● SUPPLIED DATA
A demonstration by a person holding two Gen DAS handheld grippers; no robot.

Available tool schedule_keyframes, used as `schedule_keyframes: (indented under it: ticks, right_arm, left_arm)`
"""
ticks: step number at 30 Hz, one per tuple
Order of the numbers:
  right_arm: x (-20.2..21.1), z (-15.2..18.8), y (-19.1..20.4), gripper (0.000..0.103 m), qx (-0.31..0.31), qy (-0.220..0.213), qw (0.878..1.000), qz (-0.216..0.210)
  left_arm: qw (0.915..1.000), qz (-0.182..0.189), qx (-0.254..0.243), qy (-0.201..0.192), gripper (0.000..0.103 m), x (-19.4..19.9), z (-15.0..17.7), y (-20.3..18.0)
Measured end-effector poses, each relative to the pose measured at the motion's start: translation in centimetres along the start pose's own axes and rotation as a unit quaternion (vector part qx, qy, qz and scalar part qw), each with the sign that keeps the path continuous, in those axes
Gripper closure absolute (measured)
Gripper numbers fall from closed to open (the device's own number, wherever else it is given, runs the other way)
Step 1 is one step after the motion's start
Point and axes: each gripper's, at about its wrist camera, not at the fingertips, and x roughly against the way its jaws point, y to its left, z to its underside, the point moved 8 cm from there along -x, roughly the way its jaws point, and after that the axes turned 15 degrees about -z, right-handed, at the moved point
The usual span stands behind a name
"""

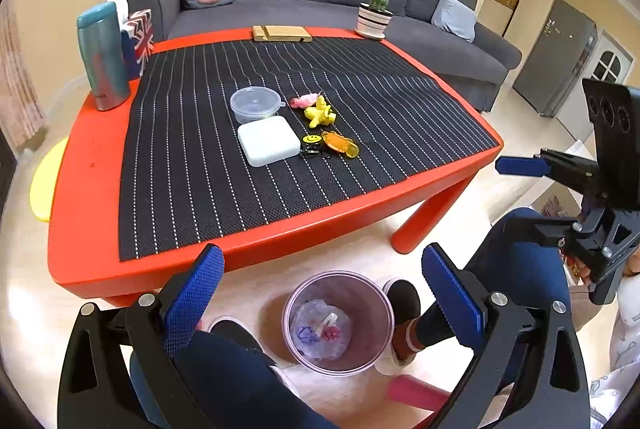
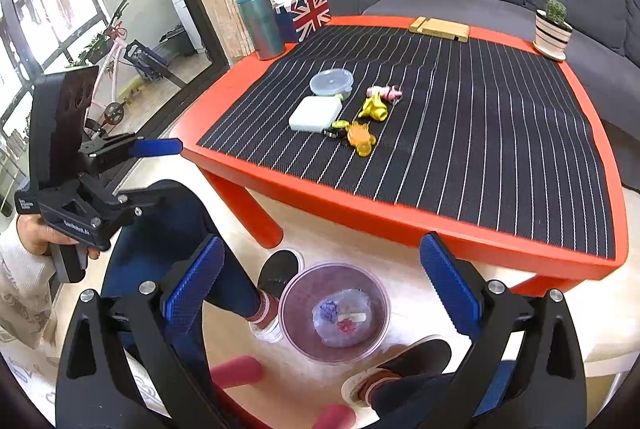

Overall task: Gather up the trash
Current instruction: 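Move the right tool to the orange bear toy and close on it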

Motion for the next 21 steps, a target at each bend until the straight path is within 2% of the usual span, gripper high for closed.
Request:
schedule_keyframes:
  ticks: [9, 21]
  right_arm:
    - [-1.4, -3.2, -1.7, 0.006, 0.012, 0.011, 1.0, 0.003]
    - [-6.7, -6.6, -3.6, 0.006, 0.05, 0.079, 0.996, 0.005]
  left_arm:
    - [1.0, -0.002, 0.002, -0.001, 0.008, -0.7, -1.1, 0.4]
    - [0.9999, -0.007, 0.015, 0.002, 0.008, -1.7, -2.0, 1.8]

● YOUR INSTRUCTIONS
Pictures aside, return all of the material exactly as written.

● EXERCISE RESPONSE
A demonstration by a person holding two Gen DAS handheld grippers; no robot.

Available tool schedule_keyframes, used as `schedule_keyframes: (indented under it: ticks, right_arm, left_arm)`
"""
ticks: step number at 30 Hz, one per tuple
Order of the numbers:
  right_arm: x (-20.2..21.1), z (-15.2..18.8), y (-19.1..20.4), gripper (0.000..0.103 m), qx (-0.31..0.31), qy (-0.220..0.213), qw (0.878..1.000), qz (-0.216..0.210)
  left_arm: qw (0.915..1.000), qz (-0.182..0.189), qx (-0.254..0.243), qy (-0.201..0.192), gripper (0.000..0.103 m), x (-19.4..19.9), z (-15.0..17.7), y (-20.3..18.0)
Measured end-effector poses, each relative to the pose measured at the motion's start: translation in centimetres along the start pose's own axes and rotation as a unit quaternion (vector part qx, qy, qz and scalar part qw), each with the sign that keeps the path continuous, in those axes
Gripper closure absolute (measured)
Gripper numbers fall from closed to open (the device's own number, wherever else it is given, runs the other way)
Step 1 is one step after the motion's start
Point and axes: each gripper's, at about its wrist camera, not at the fingertips, and x roughly against the way its jaws point, y to its left, z to its underside, the point moved 8 cm from there along -x, roughly the way its jaws point, and after that the axes turned 15 degrees about -z, right-handed, at the moved point
The usual span stands behind a name
"""


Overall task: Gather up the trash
Current instruction: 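Move the right tool to the orange bear toy and close on it
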
Motion for the next 21 steps, a target at each bend until the straight path is within 2% of the usual span, gripper high for closed.
Request:
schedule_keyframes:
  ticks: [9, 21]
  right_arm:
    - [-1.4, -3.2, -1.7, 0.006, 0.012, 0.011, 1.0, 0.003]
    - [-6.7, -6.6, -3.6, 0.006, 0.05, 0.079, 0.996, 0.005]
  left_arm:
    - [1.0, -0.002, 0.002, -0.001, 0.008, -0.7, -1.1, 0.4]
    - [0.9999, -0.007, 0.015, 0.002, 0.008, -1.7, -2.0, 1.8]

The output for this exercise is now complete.